» Work instruction: From top to bottom, return the records that follow exactly.

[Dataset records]
##############################

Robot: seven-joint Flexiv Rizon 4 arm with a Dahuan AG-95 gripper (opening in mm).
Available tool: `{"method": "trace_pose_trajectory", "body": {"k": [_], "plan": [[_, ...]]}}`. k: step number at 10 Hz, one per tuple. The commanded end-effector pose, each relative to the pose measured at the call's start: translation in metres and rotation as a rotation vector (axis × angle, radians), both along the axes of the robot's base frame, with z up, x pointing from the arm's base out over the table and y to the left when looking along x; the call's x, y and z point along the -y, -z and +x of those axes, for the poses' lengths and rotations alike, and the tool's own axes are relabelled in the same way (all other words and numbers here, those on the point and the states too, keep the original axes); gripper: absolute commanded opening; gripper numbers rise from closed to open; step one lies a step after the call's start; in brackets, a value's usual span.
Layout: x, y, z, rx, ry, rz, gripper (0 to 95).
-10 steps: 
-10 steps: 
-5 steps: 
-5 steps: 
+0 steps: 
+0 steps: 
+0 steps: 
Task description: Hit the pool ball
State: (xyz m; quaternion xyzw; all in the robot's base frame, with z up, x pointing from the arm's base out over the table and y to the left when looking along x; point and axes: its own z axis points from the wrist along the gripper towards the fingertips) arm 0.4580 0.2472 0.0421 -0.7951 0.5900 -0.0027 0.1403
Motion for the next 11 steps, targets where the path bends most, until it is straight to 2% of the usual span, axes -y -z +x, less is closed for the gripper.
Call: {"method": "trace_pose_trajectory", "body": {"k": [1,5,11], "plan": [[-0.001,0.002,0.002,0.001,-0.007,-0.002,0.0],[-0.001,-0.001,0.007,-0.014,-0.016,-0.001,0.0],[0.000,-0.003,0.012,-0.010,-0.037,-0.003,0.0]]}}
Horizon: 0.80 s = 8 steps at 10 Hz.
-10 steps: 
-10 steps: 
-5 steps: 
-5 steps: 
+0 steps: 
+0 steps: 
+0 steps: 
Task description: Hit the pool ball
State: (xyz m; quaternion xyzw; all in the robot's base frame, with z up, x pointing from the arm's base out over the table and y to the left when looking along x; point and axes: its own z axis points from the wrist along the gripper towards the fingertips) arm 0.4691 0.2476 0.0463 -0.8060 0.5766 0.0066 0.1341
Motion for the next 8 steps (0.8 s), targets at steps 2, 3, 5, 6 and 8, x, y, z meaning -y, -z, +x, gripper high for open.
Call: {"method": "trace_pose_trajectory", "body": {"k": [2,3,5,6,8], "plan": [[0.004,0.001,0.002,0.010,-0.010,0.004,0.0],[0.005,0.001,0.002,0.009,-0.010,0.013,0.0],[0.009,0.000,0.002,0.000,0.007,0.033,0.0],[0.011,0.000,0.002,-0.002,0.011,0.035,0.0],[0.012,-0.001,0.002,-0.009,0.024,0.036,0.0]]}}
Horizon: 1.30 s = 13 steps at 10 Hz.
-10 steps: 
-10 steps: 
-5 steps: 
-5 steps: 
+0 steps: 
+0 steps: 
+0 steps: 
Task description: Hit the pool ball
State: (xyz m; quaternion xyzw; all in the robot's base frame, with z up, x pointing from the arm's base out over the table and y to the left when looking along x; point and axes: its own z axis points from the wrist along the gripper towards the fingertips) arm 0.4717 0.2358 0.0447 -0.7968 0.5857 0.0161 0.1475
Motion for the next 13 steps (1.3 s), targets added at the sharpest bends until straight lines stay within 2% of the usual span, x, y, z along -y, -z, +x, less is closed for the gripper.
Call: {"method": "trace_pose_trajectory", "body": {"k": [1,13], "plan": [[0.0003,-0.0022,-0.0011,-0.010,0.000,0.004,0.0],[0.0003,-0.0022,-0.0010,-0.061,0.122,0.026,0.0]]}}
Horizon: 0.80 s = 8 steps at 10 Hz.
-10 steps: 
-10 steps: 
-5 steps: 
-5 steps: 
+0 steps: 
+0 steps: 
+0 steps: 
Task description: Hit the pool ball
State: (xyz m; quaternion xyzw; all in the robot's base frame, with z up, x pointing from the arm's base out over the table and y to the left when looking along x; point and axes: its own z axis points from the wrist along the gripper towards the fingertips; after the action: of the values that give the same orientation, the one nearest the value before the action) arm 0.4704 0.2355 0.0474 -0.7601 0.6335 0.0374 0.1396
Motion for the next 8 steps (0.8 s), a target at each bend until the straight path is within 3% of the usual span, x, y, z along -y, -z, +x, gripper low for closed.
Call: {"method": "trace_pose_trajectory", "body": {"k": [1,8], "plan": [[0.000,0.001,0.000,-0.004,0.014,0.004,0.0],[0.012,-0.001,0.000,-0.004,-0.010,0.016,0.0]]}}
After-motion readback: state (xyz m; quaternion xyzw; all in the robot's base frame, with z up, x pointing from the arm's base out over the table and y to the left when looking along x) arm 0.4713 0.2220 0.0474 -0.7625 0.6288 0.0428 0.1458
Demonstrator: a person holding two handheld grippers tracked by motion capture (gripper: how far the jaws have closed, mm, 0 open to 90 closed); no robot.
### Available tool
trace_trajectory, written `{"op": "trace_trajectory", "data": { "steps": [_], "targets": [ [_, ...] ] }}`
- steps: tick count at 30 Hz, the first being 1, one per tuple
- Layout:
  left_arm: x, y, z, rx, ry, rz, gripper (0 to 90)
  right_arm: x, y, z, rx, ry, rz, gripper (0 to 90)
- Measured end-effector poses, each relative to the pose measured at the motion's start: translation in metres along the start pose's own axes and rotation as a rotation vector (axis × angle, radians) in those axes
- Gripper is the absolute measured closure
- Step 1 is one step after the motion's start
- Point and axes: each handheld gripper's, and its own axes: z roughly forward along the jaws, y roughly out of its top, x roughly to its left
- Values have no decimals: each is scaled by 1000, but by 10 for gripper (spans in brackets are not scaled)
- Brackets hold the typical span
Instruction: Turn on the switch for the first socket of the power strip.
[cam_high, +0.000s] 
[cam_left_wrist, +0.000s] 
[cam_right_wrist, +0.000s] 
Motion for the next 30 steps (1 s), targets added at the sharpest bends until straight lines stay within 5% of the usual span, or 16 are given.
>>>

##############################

» Final answer:
Robot: seven-joint Flexiv Rizon 4 arm with a Dahuan AG-95 gripper (opening in mm).
Available tool: `{"method": "trace_pose_trajectory", "body": {"k": [_], "plan": [[_, ...]]}}`. k: step number at 10 Hz, one per tuple. The commanded end-effector pose, each relative to the pose measured at the call's start: translation in metres and rotation as a rotation vector (axis × angle, radians), both along the axes of the robot's base frame, with z up, x pointing from the arm's base out over the table and y to the left when looking along x; the call's x, y and z point along the -y, -z and +x of those axes, for the poses' lengths and rotations alike, and the tool's own axes are relabelled in the same way (all other words and numbers here, those on the point and the states too, keep the original axes); gripper: absolute commanded opening; gripper numbers rise from closed to open; step one lies a step after the call's start; in brackets, a value's usual span.
Layout: x, y, z, rx, ry, rz, gripper (0 to 95).
-10 steps: 
-10 steps: 
-5 steps: 
-5 steps: 
+0 steps: 
+0 steps: 
+0 steps: 
Task description: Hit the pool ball
State: (xyz m; quaternion xyzw; all in the robot's base frame, with z up, x pointing from the arm's base out over the table and y to the left when looking along x; point and axes: its own z axis points from the wrist along the gripper towards the fingertips) arm 0.4580 0.2472 0.0421 -0.7951 0.5900 -0.0027 0.1403
Motion for the next 11 steps, targets where the path bends most, until it is straight to 2% of the usual span, axes -y -z +x, less is closed for the gripper.
Call: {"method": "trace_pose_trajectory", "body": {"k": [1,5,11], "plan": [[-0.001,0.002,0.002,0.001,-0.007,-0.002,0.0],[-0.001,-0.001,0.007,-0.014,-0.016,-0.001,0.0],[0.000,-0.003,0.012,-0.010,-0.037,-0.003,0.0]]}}
Horizon: 0.80 s = 8 steps at 10 Hz.
-10 steps: 
-10 steps: 
-5 steps: 
-5 steps: 
+0 steps: 
+0 steps: 
+0 steps: 
Task description: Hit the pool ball
State: (xyz m; quaternion xyzw; all in the robot's base frame, with z up, x pointing from the arm's base out over the table and y to the left when looking along x; point and axes: its own z axis points from the wrist along the gripper towards the fingertips) arm 0.4691 0.2476 0.0463 -0.8060 0.5766 0.0066 0.1341
Motion for the next 8 steps (0.8 s), targets at steps 2, 3, 5, 6 and 8, x, y, z meaning -y, -z, +x, gripper high for open.
Call: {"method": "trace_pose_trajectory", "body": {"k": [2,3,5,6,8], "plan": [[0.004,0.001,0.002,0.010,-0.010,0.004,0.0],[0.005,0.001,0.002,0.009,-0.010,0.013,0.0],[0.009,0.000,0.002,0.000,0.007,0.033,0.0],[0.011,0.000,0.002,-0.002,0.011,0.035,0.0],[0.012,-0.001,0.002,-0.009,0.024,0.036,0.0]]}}
Horizon: 1.30 s = 13 steps at 10 Hz.
-10 steps: 
-10 steps: 
-5 steps: 
-5 steps: 
+0 steps: 
+0 steps: 
+0 steps: 
Task description: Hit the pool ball
State: (xyz m; quaternion xyzw; all in the robot's base frame, with z up, x pointing from the arm's base out over the table and y to the left when looking along x; point and axes: its own z axis points from the wrist along the gripper towards the fingertips) arm 0.4717 0.2358 0.0447 -0.7968 0.5857 0.0161 0.1475
Motion for the next 13 steps (1.3 s), targets added at the sharpest bends until straight lines stay within 2% of the usual span, x, y, z along -y, -z, +x, less is closed for the gripper.
Call: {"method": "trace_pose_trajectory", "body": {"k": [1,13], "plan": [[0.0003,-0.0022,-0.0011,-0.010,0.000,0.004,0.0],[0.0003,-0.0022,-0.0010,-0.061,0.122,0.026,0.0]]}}
Horizon: 0.80 s = 8 steps at 10 Hz.
-10 steps: 
-10 steps: 
-5 steps: 
-5 steps: 
+0 steps: 
+0 steps: 
+0 steps: 
Task description: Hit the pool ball
State: (xyz m; quaternion xyzw; all in the robot's base frame, with z up, x pointing from the arm's base out over the table and y to the left when looking along x; point and axes: its own z axis points from the wrist along the gripper towards the fingertips; after the action: of the values that give the same orientation, the one nearest the value before the action) arm 0.4704 0.2355 0.0474 -0.7601 0.6335 0.0374 0.1396
Motion for the next 8 steps (0.8 s), a target at each bend until the straight path is within 3% of the usual span, x, y, z along -y, -z, +x, gripper low for closed.
Call: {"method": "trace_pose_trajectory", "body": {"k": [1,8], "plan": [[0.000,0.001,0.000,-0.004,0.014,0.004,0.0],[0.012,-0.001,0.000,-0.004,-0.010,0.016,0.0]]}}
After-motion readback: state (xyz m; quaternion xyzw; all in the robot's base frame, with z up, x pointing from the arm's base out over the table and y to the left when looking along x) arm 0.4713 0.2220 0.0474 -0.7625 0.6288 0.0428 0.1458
Demonstrator: a person holding two handheld grippers tracked by motion capture (gripper: how far the jaws have closed, mm, 0 open to 90 closed); no robot.
### Available tool
trace_trajectory, written `{"op": "trace_trajectory", "data": { "steps": [_], "targets": [ [_, ...] ] }}`
- steps: tick count at 30 Hz, the first being 1, one per tuple
- Layout:
  left_arm: x, y, z, rx, ry, rz, gripper (0 to 90)
  right_arm: x, y, z, rx, ry, rz, gripper (0 to 90)
- Measured end-effector poses, each relative to the pose measured at the motion's start: translation in metres along the start pose's own axes and rotation as a rotation vector (axis × angle, radians) in those axes
- Gripper is the absolute measured closure
- Step 1 is one step after the motion's start
- Point and axes: each handheld gripper's, and its own axes: z roughly forward along the jaws, y roughly out of its top, x roughly to its left
- Values have no decimals: each is scaled by 1000, but by 10 for gripper (spans in brackets are not scaled)
- Brackets hold the typical span
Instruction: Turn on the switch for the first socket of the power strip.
[cam_high, +0.000s] 
[cam_left_wrist, +0.000s] 
[cam_right_wrist, +0.000s] 
Motion for the next 30 steps (1 s), targets added at the sharpest bends until straight lines stay within 5% of the usual span, or 16 are given.
>>>

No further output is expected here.